*** Supplied information
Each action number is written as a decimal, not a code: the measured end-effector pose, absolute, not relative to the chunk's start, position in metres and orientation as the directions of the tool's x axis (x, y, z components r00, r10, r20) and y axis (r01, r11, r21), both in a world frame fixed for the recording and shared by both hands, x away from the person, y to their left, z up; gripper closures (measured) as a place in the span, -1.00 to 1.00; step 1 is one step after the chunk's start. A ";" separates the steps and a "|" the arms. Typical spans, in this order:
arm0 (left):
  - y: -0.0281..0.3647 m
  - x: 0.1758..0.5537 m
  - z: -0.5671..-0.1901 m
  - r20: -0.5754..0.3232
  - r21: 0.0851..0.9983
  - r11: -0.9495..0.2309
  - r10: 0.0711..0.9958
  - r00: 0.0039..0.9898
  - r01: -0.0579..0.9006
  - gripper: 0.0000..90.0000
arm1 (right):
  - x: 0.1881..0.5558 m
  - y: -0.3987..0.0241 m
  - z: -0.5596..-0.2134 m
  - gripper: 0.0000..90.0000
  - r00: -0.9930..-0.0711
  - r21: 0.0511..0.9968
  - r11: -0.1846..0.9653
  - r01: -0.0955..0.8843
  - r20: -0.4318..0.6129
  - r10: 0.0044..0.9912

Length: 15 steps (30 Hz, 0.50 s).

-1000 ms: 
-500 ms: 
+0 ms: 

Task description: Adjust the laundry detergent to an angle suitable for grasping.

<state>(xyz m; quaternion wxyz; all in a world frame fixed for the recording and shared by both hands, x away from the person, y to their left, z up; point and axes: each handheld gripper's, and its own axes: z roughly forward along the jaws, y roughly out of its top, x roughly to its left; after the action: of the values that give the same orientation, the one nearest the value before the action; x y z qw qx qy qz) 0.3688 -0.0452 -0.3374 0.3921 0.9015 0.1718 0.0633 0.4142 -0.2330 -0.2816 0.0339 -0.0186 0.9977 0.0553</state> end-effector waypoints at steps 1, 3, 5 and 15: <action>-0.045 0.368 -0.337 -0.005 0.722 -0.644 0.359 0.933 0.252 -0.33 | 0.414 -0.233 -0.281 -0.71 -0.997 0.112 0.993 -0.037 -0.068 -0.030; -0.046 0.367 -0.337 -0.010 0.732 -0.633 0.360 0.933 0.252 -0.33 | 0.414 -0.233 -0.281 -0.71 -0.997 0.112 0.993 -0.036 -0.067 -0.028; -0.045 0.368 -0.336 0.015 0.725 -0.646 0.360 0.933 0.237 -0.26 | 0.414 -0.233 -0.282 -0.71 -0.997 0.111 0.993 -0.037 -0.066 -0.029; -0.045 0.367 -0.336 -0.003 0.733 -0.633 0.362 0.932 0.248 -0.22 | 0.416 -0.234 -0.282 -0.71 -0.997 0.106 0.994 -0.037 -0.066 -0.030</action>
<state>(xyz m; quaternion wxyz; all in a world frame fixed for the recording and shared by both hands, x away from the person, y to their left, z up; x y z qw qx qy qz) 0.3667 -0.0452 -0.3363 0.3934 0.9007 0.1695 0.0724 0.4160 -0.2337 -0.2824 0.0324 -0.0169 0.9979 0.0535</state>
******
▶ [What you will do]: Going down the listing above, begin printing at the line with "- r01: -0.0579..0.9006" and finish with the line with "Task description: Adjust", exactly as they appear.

▶ [Answer to this exercise]:
  - r01: -0.0579..0.9006
  - gripper: 0.0000..90.0000
arm1 (right):
  - x: 0.1881..0.5558 m
  - y: -0.3987..0.0241 m
  - z: -0.5596..-0.2134 m
  - gripper: 0.0000..90.0000
  - r00: -0.9930..-0.0711
  - r21: 0.0511..0.9968
  - r11: -0.1846..0.9653
  - r01: -0.0955..0.8843
  - r20: -0.4318..0.6129
  - r10: 0.0044..0.9912

Length: 15 steps (30 Hz, 0.50 s).

-1000 ms: 
-500 ms: 
+0 ms: 

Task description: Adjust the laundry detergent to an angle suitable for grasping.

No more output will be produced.